Those who are not familiar with M&A contracts are often surprised that a major part consists of dealing with the so-called ‘Representations and Warranties’. Often, these ‘Representations and Warranties’ are drafted in a specific annex. It’s likely it counts more pages than the contract itself. But why is it this important?
SHARE PURCHASE AGREEMENT
The answer is found in the way many of these M&A transactions are structured. They are a transfer of company shares from one owner to a new one. The primary purpose of such transactions is the shares themselves. The corresponding share purchase agreement (SPA) enhances the sale-purchase of these shares and their transfer of title. Within this strict scope, the liability of the seller to the buyer is limited to the shares themselves. The seller shall bear no – automatic – responsibility regarding the underlying target company, its finances, or profitability.
However, it is obvious that the buyer in such transactions is interested in obtaining control of the target company and its business activities, in exchange for payment of share price. In addition to opportunities, these activities may include certain risks. As the previous owner, the seller is much more aware of these risks than the buyer (even if the latter has performed a due diligence investigation).
Representations and Warranties in the Share Purchase Agreement (SPA) provide the buyer with contractual protection against these risks, as they will include guarantees regarding (but not limited to):
- the legal and financial status of the target company;
- quality of its assets and debts;
- (payment) obligations regarding employees, social security, and taxes;
- status and value of IP, insurance, commercial contracts, public licenses, and environmental obligations;
- contingencies and potential hazards (such as pending litigation).

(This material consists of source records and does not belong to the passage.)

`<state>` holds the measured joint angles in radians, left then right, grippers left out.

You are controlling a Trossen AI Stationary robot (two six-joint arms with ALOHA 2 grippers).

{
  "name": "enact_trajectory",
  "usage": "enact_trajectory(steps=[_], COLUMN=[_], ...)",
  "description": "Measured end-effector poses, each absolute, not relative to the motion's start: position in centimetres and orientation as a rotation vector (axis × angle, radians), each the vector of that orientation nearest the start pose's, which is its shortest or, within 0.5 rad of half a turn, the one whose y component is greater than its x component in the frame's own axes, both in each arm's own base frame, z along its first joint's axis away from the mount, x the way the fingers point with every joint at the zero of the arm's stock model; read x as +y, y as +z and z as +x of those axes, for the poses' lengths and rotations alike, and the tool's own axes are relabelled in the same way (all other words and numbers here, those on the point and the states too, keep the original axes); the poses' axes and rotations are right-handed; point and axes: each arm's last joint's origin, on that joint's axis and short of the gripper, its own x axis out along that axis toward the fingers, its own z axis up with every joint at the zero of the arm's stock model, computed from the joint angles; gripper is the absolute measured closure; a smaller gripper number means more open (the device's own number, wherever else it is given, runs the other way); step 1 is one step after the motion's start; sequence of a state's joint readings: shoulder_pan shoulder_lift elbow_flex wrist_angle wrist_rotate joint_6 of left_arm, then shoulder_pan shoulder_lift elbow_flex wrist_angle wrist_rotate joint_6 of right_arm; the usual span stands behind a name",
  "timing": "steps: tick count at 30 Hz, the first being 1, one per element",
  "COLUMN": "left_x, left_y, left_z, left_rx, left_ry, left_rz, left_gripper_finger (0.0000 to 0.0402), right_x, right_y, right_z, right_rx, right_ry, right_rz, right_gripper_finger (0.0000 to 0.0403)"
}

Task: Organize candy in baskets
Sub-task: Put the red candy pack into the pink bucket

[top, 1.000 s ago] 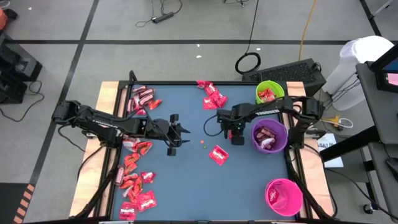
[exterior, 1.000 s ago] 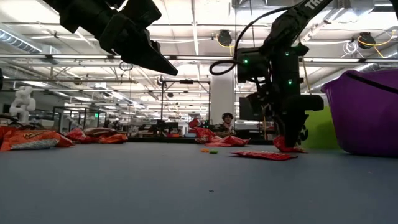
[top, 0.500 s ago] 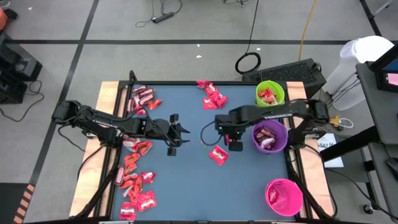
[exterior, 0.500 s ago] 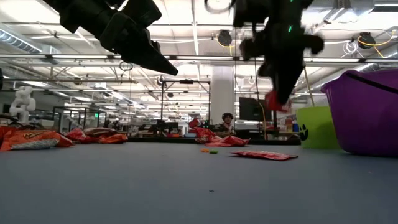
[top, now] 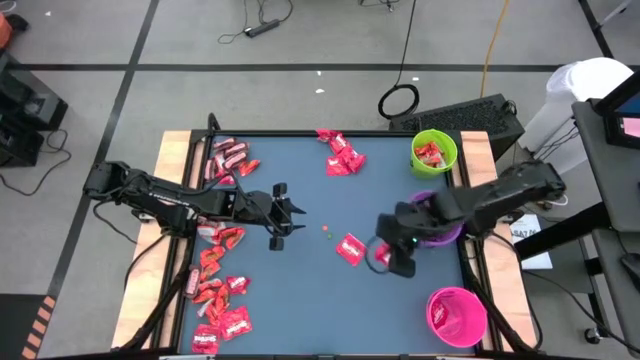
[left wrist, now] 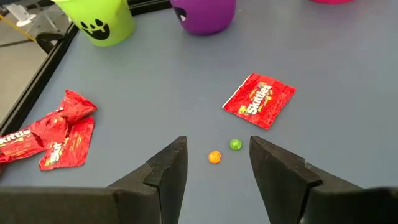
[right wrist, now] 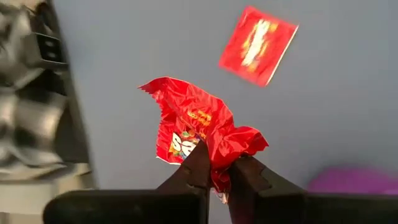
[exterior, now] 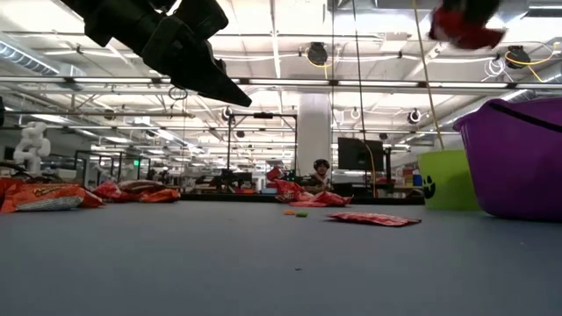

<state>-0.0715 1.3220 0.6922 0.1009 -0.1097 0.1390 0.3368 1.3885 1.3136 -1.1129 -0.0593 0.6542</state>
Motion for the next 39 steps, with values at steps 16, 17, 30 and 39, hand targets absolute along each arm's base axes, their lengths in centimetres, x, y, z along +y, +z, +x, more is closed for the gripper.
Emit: enact_trajectory(steps=[16,17,30,39], left_x=[-1.6,-1.6,-1.6,-1.6], left_y=[21.4,21.4,21.4,21.5], left_z=[27.1,27.1,27.1,27.1], left_rx=[0.534,0.534,0.535,0.533], left_ry=[0.006,0.006,0.006,0.005], left_rz=[0.183,0.182,0.184,0.184], left_gripper_finger=[0.0222,0.0222,0.0222,0.0222], right_x=[17.3,17.7,20.5,19.4], right_y=[31.3,31.2,30.3,31.2], right_z=[16.5,16.1,13.6,14.2], right_rx=[1.571,1.587,1.611,1.509], right_ry=[-0.373,-0.389,-0.62,-0.564], right_rz=[0.821,0.832,0.922,0.957], right_gripper_finger=[0.0383,0.0383,0.0339,0.0289])
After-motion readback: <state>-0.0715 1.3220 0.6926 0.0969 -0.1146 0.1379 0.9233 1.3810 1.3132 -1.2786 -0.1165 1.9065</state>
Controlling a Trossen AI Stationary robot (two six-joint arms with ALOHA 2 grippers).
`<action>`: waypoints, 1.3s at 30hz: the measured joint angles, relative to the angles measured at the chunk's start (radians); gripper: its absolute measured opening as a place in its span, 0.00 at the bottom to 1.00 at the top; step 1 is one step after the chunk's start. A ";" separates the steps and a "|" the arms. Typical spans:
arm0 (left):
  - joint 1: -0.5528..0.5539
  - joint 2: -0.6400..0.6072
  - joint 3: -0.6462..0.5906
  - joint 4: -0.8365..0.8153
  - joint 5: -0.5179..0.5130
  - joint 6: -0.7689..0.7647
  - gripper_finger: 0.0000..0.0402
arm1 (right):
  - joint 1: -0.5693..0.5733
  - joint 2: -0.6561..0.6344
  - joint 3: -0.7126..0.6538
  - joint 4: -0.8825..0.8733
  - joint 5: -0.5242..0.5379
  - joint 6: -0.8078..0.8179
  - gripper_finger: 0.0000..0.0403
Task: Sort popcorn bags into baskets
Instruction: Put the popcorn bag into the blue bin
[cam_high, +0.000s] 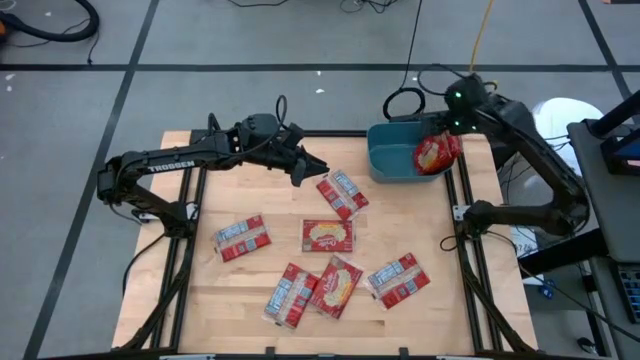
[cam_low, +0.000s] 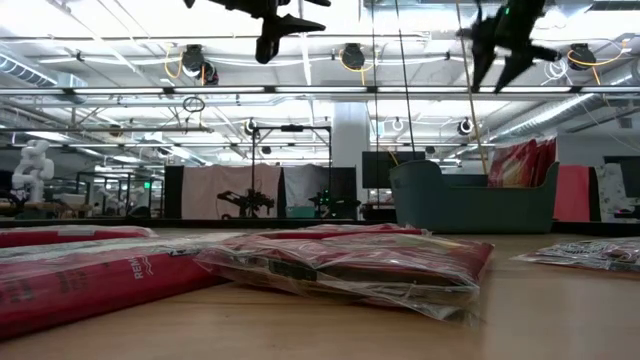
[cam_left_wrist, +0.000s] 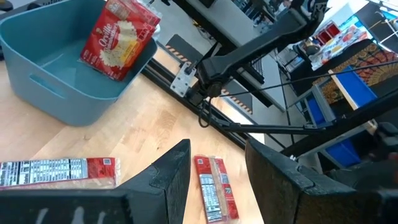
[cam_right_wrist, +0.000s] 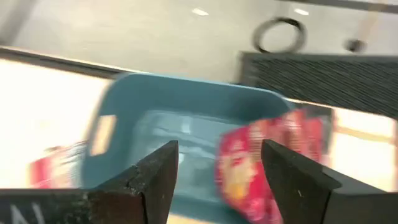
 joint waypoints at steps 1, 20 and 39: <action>0.000 0.000 0.000 -0.003 0.000 0.002 0.39 | 0.018 -0.017 0.009 -0.001 -0.022 0.006 0.56; -0.003 0.000 0.000 -0.369 -0.064 0.129 0.39 | 0.482 -0.108 0.019 0.013 -0.212 0.285 0.56; -0.172 0.000 0.000 -0.442 -0.108 -0.077 0.39 | 0.775 -0.088 -0.014 -0.142 -0.342 0.295 0.56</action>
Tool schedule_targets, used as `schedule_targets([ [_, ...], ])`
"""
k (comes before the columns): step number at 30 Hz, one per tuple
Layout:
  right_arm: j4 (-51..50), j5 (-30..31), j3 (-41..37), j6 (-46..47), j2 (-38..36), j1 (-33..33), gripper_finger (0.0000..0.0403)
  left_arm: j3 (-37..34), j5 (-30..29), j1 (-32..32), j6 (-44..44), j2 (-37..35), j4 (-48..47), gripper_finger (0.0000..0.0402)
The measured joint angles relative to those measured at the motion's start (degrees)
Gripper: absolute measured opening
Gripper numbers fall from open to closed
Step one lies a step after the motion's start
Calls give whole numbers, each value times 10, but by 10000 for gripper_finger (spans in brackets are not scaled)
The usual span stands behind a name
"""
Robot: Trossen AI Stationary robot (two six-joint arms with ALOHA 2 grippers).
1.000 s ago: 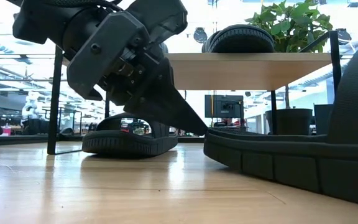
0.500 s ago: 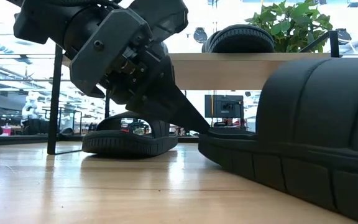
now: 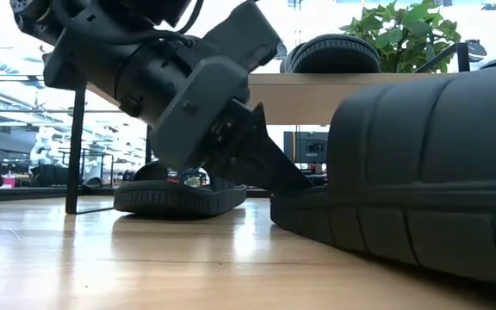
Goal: Pick and place slides into the shelf
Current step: Move the black slipper under the shelf
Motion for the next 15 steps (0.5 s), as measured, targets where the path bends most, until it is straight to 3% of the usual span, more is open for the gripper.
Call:
schedule_targets([
  [7,-6,0,0,4,0,3,0,0,-36,-29,92,-13,10,0],
  [15,-9,0,0,3,0,8,0,33,-55,-58,48,-82,-96,0],
])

The Representations and Warranties substantially enlarge the possible liability of the seller toward the buyer. They go further than the mere “shares”.
Negotiations on these ‘Representations and Warranties’ are therefore often complex and delicate, given the clear conflict of interest between parties: the buyer wants to protect himself as much as possible, whereas the seller wishes to keep his liability rather limited (or even excluded). It is recommended for both buyer and seller to rely on high-end advice, not only legal but also financial and business-wise.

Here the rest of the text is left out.